The other day a new, non-denominational city school contacted me and told me about their tuition-free (normally about $5k) first year.
I’ve never before felt so tempted.
Why?
As a parent you doubt yourself 24-7. About everything. From ohmygawd he’s not eating organic babyfood will that give him allergies to ohmygawd he fell off his bike and ohmygawd is my discipline exasperation or real discipline?
Couple that with the neurotic worrying homeschooling can bring. I say “can bring” because I’ve met some moms who have a petrillion kids and they school them all at home in their dining room and no one screams, cries, pitches a tantrum and mom NEVER runs out of ideas. I have one word to describe you women: ROBOTS.
A homeschooling parent always doubts herself.
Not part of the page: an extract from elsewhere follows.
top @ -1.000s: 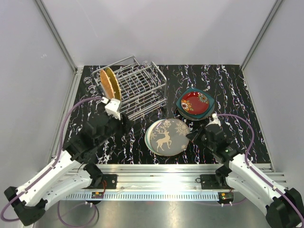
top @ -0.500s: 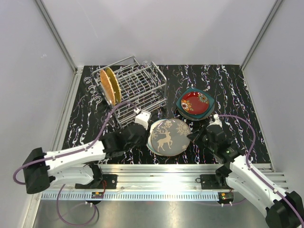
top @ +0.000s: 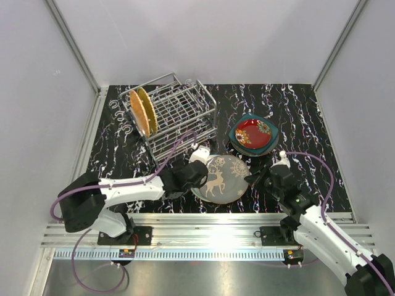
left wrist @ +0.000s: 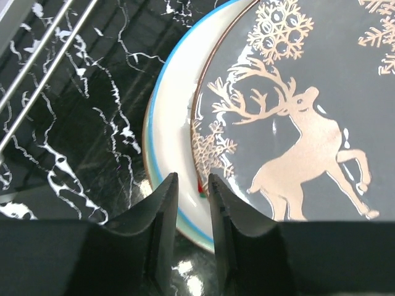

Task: Load the plates into the dish rack
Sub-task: Grab a plate with the right arm

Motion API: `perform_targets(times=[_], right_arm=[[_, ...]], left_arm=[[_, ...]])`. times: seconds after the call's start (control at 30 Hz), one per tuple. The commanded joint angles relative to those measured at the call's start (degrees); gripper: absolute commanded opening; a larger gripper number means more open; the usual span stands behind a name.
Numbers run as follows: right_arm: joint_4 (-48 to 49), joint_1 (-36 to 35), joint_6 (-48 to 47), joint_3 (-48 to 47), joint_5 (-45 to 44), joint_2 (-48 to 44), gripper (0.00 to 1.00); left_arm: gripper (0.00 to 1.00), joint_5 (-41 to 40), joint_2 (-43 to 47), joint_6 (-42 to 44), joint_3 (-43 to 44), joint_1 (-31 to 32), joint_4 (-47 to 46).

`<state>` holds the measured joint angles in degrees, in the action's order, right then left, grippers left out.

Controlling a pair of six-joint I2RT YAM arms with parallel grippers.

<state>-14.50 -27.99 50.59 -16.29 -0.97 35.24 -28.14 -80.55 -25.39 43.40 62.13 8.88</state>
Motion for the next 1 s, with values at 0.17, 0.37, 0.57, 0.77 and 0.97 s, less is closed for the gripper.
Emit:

I am constantly wondering if I am doing the best that I can with Liam, if I am providing an enriching enough environment, if he’s on par with or ahead of his peers, or, God forbid, behind in anyway.
See that’s the only benefit I can see to a public school: you can identify the weak kids and the strong kids early on. (The downside to that is the latter holds back the former and the former can sometimes push the pace beyond the latter's reach.) As Liam isn’t yet old enough to join in the older-elementary study groups for our homeschool group – and his socialization doesn’t include sitting with other kids doing the exact same work – I can’t tell. I do know that his language skills are advanced, so pointed out by his pediatrician (who suspects that he may be “gifted,” though believes as I do, that the testing for such is more for the parents than the kids at this age) and a few certified educators in our homeschool group. He reads well, has little problem with sounding out words. In the beginning his skills were uneven; he grasped math and raced through those lessons faster than with phonics. I received a heavy liberal arts education and while Chris’s engineering background greatly tempers this, Liam’s language art skills are now equal, if not greater, than his math skills.
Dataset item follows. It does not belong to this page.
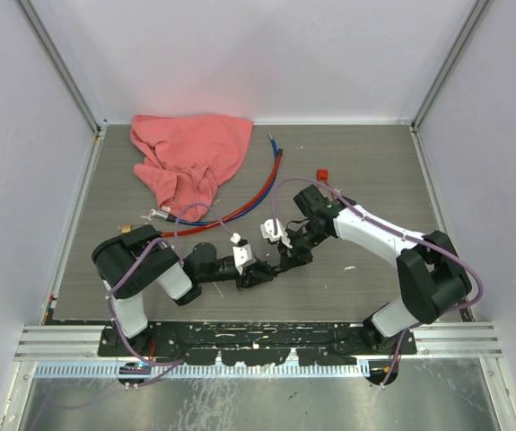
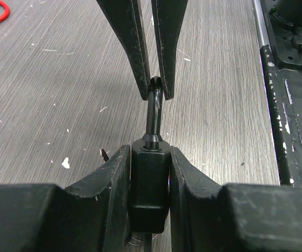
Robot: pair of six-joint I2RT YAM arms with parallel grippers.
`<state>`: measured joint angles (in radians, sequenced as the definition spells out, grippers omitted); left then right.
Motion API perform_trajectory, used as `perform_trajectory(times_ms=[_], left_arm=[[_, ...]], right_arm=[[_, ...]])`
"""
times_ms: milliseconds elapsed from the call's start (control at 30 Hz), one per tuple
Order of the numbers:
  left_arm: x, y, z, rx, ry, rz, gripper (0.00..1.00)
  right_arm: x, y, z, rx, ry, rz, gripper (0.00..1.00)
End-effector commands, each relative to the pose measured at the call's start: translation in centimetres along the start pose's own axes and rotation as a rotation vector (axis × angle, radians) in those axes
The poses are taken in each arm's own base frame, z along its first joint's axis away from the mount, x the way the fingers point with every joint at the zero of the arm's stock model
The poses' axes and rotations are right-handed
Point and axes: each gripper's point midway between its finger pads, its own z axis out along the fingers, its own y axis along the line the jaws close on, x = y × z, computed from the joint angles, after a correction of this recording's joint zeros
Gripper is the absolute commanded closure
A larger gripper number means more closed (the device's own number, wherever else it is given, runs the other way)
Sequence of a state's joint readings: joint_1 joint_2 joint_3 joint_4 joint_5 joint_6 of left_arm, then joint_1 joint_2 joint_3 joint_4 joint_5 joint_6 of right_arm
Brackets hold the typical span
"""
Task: Lock with the key
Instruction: Lock the lock.
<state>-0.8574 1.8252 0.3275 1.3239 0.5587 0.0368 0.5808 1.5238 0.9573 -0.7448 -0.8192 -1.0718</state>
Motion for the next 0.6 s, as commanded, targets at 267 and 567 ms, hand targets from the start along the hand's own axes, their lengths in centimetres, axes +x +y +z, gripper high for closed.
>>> perform_trajectory(times_ms=[267, 567], left_arm=[[8.0, 0.5, -1.1, -0.085, 0.224, -0.116, 1.00], [9.4, 0.0, -1.4, -0.082, 0.222, -0.146, 1.00]], right_arm=[[-2.2, 1.8, 6.2, -0.118, -0.146, -0.001, 0.99], [-1.5, 3.6, 9.0, -0.176, -0.088, 0.001, 0.99]])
Chris and I know that if we were to stop homeschooling Liam and place him in a mainstream school we might not be able to reverse our position. Well, that’s just what Chris believes, I disagree. I don’t want Liam to be held back by other kids if he’s advanced just as I wouldn’t want him to hold other kids back if he’s not.
It’s a temptation, all right.
But if this school was the right choice for us, I feel as though I wouldn’t hesitate. I would know it. The truth is, I don’t.